5th President of Somalia
- In office 27 August 2000 – 14 October 2004
- Prime Minister: Ali Khalif Galaydh Osman Jama Ali Muhammad Abdi Yusuf
- Preceded by: Ali Mahdi Muhammad
- Succeeded by: Abdullahi Yusuf Ahmed

Personal details
- Born: 1 January 1941 (age 85) Goldogob, Italian East Africa
- Alma mater: Moscow State University (1965)

= Abdiqasim Salad Hassan =

President of Somalia from 2000 to 2004

Abdiqasim Salad Hassan (Cabdiqaasim Salaad Xasan; عبد القاسم صلاد حسن; born 1 January 1941), also known as Abdiqasim Salad, is a Somali politician who served as the fifth President of Somalia from 2000 to 2004. He helped found the Transitional National Government and previously served as Minister of Interior in the government of Siad Barre.

==Biography==
Hassan was born in the town of Galdogob, situated in the north-central Mudug region of the former Italian Somaliland. His family hails from the Habar Gidir sub-clan of the Gorgaarte Hawiye.

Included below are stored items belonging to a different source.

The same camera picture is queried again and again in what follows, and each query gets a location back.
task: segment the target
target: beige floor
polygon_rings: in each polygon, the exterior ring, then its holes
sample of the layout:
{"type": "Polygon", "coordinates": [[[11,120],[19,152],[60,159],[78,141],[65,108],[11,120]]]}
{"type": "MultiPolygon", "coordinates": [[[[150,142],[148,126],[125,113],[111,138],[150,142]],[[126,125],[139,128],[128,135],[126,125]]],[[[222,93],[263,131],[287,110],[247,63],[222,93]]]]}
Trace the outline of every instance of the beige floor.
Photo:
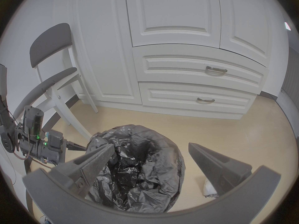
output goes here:
{"type": "MultiPolygon", "coordinates": [[[[261,96],[256,98],[241,120],[153,114],[107,107],[98,109],[99,113],[95,114],[90,105],[78,101],[71,111],[92,134],[119,125],[135,124],[153,129],[177,144],[185,160],[186,172],[180,197],[170,211],[188,209],[212,200],[203,196],[205,176],[188,153],[189,142],[249,163],[252,171],[266,165],[281,174],[273,196],[252,223],[260,223],[279,203],[297,172],[297,146],[291,126],[276,102],[261,96]]],[[[87,140],[61,119],[53,129],[62,132],[67,140],[87,145],[87,140]]],[[[67,151],[66,161],[82,154],[80,151],[67,151]]],[[[38,167],[35,162],[31,165],[32,170],[38,167]]],[[[33,210],[39,219],[42,214],[35,204],[33,210]]]]}

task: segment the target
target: trash bin
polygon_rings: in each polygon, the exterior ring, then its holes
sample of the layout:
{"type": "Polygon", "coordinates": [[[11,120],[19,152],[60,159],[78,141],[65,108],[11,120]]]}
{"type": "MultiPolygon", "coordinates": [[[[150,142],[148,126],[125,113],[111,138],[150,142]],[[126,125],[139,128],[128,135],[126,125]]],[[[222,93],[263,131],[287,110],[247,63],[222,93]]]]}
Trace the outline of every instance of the trash bin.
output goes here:
{"type": "Polygon", "coordinates": [[[115,153],[86,198],[124,211],[168,211],[180,194],[185,172],[176,144],[141,125],[125,125],[93,135],[86,152],[107,143],[114,144],[115,153]]]}

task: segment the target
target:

Hassan pursued his post-secondary education in the USSR, graduating in 1965 from the Biology Department of Lomonosov Moscow State University.

==Political career==

===Early career===
A key founder of Somalia's Sulh (reconciliation) group of which former Foreign Minister Abdirahman Jama Barre was also a part, Hassan has held several important positions in the Somali government, most notably as Siad Barre's last Minister of Interior from 1990 to 1991. As such, Hassan was responsible for all internal security agencies including the National Security Service (NSS), the Investigative Department of the Somali Revolutionary Socialist Party, the police, and the Deputy Prime Ministership.

Additionally, Hassan was the 2nd Deputy Prime Minister of Somalia in the late 1980s. Abdirahman Jama Barre served opposite him as the 1st Deputy Prime Minister.

After the Barre's administration's ouster in 1991 and the start of the civil war in Somalia, Hassan left for Cairo.

===President of Somalia===
In 2000, the Transitional National Government (TNG) was established as Somalia's new interim central government. On August 26, Hassan presented himself as a candidate in that year's elections for a new TNG President. He received 145 of the total votes, with former Somalia ambassador to Washington Abdullahi Ahmed Addou earning 92 votes on the third ballot. Hassan was sworn into office the following day.

Hassan's administration controlled parts of the Somali capital, Mogadishu, with the rest of the southern half of the country under the control of various faction leaders. Shortly before the mandate of the Transitional National Government expired in August 2003, Hassan withdrew from talks aimed at forming a new government. Prime Minister Hassan Abshir Farah accused him of trying to make the negotiations fail to extend his time in office. This resulted in Farah's dismissal by Hassan.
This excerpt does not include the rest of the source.